:: Data extracted from a collection ::
┄┄┄┄┄┄┄┄┄┄
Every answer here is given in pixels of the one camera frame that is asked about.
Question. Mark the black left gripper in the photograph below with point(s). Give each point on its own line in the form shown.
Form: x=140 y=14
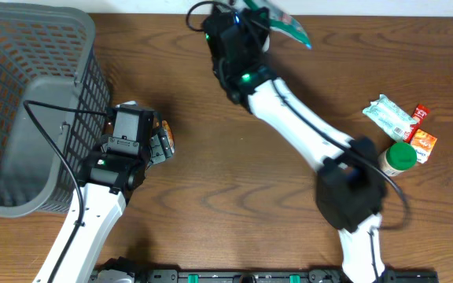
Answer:
x=159 y=147

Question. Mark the orange small box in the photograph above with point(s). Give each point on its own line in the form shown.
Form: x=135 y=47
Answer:
x=168 y=137
x=423 y=144

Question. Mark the white teal wipes packet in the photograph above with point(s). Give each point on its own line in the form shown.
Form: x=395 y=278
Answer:
x=394 y=121

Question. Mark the green lid spice jar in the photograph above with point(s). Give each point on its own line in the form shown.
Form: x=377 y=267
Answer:
x=397 y=159

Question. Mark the red white sachet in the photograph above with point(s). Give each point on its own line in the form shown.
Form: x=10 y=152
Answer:
x=419 y=114

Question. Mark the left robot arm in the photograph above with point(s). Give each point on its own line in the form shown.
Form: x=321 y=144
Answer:
x=82 y=236

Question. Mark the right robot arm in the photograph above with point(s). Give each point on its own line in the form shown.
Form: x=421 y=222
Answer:
x=349 y=189

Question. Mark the grey plastic shopping basket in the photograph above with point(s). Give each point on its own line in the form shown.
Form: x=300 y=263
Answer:
x=52 y=98

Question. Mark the black mounting rail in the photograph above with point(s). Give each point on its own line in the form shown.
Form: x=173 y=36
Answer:
x=124 y=270

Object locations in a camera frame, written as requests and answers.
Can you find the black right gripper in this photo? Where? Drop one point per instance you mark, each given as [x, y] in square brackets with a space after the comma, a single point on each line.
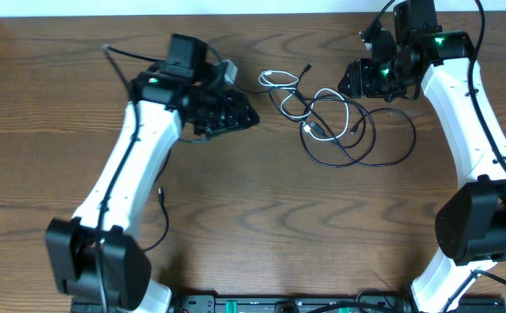
[358, 72]

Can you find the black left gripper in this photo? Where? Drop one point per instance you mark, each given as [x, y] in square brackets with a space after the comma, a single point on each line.
[243, 106]

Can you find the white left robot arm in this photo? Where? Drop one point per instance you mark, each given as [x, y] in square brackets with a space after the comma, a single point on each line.
[94, 255]

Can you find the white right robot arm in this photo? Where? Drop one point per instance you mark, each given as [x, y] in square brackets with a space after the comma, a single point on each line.
[442, 66]

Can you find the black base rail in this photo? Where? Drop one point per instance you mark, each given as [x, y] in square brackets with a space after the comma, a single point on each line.
[245, 304]

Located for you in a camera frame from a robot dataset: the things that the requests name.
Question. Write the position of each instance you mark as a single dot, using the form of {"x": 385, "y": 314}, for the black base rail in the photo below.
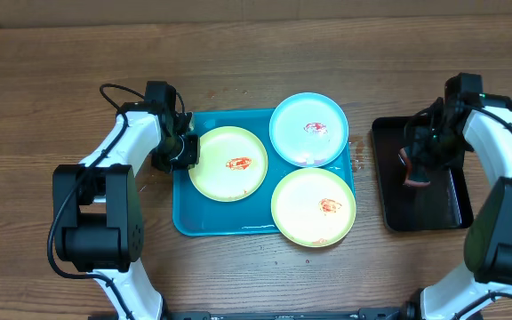
{"x": 388, "y": 313}

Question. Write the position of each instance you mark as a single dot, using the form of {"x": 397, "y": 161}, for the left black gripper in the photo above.
{"x": 191, "y": 159}

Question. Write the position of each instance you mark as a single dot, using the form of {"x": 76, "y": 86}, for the yellow plate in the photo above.
{"x": 233, "y": 163}
{"x": 313, "y": 207}

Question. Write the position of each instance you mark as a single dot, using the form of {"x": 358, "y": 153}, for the pink and black sponge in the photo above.
{"x": 415, "y": 176}

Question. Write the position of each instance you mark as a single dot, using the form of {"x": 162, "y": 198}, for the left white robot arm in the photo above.
{"x": 97, "y": 228}

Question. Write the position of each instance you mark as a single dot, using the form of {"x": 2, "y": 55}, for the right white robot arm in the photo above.
{"x": 467, "y": 119}

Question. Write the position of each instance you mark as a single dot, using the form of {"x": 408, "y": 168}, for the light blue plate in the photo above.
{"x": 308, "y": 129}

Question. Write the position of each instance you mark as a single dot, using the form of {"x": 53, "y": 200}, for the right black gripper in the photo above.
{"x": 427, "y": 154}

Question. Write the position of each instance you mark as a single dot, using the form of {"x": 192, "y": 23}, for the teal plastic tray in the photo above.
{"x": 198, "y": 215}

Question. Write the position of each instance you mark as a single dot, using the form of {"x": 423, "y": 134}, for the black rectangular tray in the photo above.
{"x": 443, "y": 204}
┄┄┄┄┄┄┄┄┄┄
:: What is being asked ::
Reproduce each line of the records exactly, and omit every picture.

:: Expected answer ::
Every answer here is given in pixels of the one camera frame that is asked about.
Question. Mark the black left gripper in the photograph below with point(s). Give each point on its own line in the form shown.
Form: x=140 y=14
Answer:
x=159 y=147

Question. Mark the orange small box in the photograph above with point(s). Give each point on its own line in the form shown.
Form: x=135 y=47
Answer:
x=168 y=137
x=423 y=144

Question. Mark the white teal wipes packet in the photograph above with point(s). Give each point on its own line in the form shown.
Form: x=395 y=278
Answer:
x=394 y=121

Question. Mark the green lid spice jar in the photograph above with point(s). Give each point on its own line in the form shown.
Form: x=377 y=267
Answer:
x=397 y=159

Question. Mark the red white sachet in the photograph above with point(s). Give each point on its own line in the form shown.
Form: x=10 y=152
Answer:
x=419 y=114

Question. Mark the left robot arm in the photograph above with point(s). Give each point on its own line in the form shown.
Form: x=321 y=144
Answer:
x=82 y=236

Question. Mark the right robot arm in the photograph above with point(s). Give each point on its own line in the form shown.
Form: x=421 y=222
Answer:
x=349 y=189

Question. Mark the grey plastic shopping basket in the photograph above with point(s). Give each point on its own line in the form shown.
Form: x=300 y=263
Answer:
x=52 y=98

Question. Mark the black mounting rail in the photograph above with point(s). Give each point on its own line in the form shown.
Form: x=173 y=36
Answer:
x=124 y=270

Object locations in a camera frame, written as requests and answers.
Can you find the black right gripper in this photo? Where? Drop one point per instance you mark, each given as [x, y] in square brackets with a space after the comma, a single point on each line.
[358, 72]

Can you find the black left gripper in this photo? Where? Drop one point per instance you mark, each given as [x, y] in square brackets with a space after the comma, a single point on each line.
[243, 106]

Can you find the white left robot arm in this photo? Where? Drop one point per instance you mark, each given as [x, y] in square brackets with a space after the comma, a single point on each line.
[94, 255]

Can you find the white right robot arm in this photo? Where? Drop one point per instance you mark, each given as [x, y] in square brackets with a space after the comma, a single point on each line.
[442, 66]

Can you find the black base rail in this photo? Where? Drop one point per instance you mark, each given as [x, y] in square brackets with a space after the comma, a single point on each line.
[245, 304]

Located for you in a camera frame from a robot dataset: the things that the requests name.
Question. Write the position of each instance you mark as a single dot, using the form of {"x": 385, "y": 314}, for the black base rail in the photo below.
{"x": 388, "y": 313}

Question. Write the position of each instance you mark as a single dot, using the form of {"x": 397, "y": 161}, for the left black gripper in the photo above.
{"x": 191, "y": 159}

Question. Write the position of each instance you mark as a single dot, using the form of {"x": 76, "y": 86}, for the yellow plate in the photo above.
{"x": 233, "y": 163}
{"x": 313, "y": 207}

Question. Write the position of each instance you mark as a single dot, using the form of {"x": 358, "y": 153}, for the pink and black sponge in the photo above.
{"x": 415, "y": 176}

Question. Write the position of each instance you mark as a single dot, using the form of {"x": 162, "y": 198}, for the left white robot arm in the photo above.
{"x": 97, "y": 228}

Question. Write the position of each instance you mark as a single dot, using the form of {"x": 2, "y": 55}, for the right white robot arm in the photo above.
{"x": 467, "y": 119}

Question. Write the position of each instance you mark as a single dot, using the form of {"x": 408, "y": 168}, for the light blue plate in the photo above.
{"x": 308, "y": 129}

Question. Write the position of each instance you mark as a single dot, using the form of {"x": 53, "y": 200}, for the right black gripper in the photo above.
{"x": 427, "y": 154}

Question. Write the position of each instance you mark as a single dot, using the form of {"x": 192, "y": 23}, for the teal plastic tray in the photo above.
{"x": 198, "y": 215}

Question. Write the position of each instance you mark as a single dot, using the form of {"x": 423, "y": 134}, for the black rectangular tray in the photo above.
{"x": 443, "y": 204}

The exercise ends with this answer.